32. Section 199 deduction for income attributable to domestic production activities would be repealed.
33. Self-created property (patent, invention, design, formula, or process) would not be treated as a capital asset.
34. Incentive stock options would be treated like non-qualified stock options (taxed at exercise unless subject to forfeiture or §83(b) election).
35. Section 1031 would apply to real property exchanges only.
36. Rehabilitation credit, work opportunity credit, and disabled access credit would be repealed.
37. No tax-exempt bonds could be issued for professional stadiums.
As you read the list of proposed changes, some will make you say, “Oh, for heaven’s sake, that will never fly.” Correct, but there can be no debate until something, anything, is put in writing. Congratulations to the Ways and Means Committee. In a week or so, we’ll see what Senate Finance proposes. And then the battle really begins.

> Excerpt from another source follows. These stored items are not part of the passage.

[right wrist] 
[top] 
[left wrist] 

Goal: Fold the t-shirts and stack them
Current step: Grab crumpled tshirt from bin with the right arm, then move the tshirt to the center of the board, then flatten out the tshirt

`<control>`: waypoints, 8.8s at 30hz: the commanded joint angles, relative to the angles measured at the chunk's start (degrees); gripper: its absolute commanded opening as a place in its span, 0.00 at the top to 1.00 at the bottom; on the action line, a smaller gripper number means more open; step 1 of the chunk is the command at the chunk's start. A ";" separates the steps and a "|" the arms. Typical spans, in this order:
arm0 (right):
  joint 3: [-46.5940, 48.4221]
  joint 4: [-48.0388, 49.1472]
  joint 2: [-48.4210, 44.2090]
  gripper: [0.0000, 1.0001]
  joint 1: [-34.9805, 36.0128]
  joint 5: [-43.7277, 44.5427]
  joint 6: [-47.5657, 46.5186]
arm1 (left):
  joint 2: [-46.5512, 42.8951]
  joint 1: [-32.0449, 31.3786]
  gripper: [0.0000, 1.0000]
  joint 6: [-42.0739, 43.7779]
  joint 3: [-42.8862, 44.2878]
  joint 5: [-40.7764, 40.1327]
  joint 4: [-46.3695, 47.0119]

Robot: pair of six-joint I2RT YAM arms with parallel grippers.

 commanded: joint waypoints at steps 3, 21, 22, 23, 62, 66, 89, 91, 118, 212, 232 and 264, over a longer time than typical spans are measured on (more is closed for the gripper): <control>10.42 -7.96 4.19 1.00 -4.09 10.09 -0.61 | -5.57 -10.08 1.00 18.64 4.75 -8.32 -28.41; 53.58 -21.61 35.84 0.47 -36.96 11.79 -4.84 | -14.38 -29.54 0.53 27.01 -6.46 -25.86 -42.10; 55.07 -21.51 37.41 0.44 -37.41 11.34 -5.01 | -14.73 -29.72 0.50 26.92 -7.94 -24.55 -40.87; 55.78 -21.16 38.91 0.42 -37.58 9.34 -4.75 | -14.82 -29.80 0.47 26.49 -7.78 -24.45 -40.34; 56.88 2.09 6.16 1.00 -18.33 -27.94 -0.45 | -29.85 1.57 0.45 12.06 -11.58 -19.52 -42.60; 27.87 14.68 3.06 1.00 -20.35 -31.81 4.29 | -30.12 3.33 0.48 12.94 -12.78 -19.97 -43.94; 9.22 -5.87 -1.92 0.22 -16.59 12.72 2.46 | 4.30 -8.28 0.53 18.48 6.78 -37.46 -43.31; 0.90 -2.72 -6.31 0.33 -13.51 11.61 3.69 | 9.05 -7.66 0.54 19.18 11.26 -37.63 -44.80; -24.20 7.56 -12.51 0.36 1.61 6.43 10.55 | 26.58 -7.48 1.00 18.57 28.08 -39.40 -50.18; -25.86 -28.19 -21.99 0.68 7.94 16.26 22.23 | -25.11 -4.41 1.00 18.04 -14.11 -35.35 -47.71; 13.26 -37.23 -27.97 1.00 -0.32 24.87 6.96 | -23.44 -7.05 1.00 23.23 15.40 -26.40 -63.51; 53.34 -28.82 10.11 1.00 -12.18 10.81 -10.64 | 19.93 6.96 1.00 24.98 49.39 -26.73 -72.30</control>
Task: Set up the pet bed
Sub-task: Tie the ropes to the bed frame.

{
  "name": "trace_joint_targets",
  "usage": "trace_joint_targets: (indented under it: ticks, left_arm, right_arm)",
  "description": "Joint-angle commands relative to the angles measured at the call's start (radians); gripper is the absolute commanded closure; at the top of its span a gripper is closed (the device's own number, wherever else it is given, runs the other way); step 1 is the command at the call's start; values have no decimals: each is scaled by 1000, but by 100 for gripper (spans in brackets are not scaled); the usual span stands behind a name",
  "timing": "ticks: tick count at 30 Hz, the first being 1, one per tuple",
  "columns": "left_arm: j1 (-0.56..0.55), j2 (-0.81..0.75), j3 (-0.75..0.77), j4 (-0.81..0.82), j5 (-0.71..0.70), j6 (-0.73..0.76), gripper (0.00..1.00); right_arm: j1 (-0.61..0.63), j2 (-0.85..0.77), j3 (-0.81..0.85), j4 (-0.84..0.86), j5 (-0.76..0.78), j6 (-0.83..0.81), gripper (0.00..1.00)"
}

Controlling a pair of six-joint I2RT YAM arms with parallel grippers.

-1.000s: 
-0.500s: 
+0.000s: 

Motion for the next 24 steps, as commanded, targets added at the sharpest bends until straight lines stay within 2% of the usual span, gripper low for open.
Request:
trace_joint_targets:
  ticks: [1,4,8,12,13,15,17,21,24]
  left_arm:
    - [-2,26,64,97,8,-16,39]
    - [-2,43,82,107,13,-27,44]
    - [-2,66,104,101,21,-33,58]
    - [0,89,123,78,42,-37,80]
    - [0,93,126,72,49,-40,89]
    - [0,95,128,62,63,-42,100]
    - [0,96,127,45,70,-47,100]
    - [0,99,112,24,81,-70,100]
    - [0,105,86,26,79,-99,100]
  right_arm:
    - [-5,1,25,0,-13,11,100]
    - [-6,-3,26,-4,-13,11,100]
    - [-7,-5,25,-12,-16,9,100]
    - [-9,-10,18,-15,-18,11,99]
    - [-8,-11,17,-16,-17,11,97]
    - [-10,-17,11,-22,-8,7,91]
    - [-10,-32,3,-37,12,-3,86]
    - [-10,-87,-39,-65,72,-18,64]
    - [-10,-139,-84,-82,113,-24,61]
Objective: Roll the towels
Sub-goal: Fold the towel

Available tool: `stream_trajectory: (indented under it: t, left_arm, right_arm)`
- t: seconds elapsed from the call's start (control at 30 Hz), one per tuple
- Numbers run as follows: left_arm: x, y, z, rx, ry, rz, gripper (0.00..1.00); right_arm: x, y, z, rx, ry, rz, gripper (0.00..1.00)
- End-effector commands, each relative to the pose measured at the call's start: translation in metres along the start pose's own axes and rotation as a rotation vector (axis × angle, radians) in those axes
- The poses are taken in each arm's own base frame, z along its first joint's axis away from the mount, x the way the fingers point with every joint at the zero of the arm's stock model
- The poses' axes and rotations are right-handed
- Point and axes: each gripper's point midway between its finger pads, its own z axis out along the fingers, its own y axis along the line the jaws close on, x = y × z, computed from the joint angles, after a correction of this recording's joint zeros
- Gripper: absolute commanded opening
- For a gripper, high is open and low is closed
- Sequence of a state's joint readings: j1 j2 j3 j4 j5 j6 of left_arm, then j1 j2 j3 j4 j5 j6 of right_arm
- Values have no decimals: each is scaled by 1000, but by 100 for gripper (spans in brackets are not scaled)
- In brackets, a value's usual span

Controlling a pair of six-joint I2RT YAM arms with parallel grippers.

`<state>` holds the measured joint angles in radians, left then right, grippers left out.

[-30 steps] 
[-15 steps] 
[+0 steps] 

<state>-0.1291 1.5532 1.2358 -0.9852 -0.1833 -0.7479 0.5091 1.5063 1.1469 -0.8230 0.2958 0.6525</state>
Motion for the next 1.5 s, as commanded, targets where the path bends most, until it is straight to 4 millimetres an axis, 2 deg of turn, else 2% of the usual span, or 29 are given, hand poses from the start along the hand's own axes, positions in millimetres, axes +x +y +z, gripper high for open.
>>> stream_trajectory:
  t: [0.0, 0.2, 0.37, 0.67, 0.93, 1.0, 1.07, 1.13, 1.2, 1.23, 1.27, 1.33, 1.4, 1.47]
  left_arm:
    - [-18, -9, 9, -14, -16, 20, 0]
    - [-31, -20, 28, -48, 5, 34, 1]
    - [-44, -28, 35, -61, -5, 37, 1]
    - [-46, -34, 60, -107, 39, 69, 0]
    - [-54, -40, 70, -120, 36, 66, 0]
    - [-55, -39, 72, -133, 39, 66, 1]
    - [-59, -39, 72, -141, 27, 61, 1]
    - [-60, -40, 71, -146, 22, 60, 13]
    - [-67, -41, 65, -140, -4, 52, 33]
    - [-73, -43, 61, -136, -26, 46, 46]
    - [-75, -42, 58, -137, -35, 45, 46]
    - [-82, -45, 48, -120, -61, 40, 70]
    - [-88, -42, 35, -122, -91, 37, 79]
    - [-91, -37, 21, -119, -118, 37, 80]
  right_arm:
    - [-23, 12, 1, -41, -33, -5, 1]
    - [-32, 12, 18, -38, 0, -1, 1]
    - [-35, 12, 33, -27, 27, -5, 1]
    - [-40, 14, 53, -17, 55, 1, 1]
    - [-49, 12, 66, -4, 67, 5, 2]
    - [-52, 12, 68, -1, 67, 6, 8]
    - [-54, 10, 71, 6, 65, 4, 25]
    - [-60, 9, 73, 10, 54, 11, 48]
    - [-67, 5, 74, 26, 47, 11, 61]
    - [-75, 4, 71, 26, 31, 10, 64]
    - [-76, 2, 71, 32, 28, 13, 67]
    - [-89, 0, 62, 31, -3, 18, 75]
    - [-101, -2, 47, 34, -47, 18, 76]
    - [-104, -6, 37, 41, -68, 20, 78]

For sure, the Democrats will vote against the legislation. Republicans are already acknowledging ringing phones from constituents, donors, and lobbyists. Even though it is certain that many of these proposals will not find their way into a final tax reform bill, our clients will appreciate our (crystal ball) thoughts on their own “sacred cow” threatened in the Tax Cuts and Jobs Act.
1Most of provisions in the Tax Cuts and Jobs Act would be effective for taxable years beginning on or after Jan. 1, 2018.
2Standard deduction amounts shown are the 2018 numbers adjusted for inflation as provided in the text of the Tax Cuts and Jobs Act.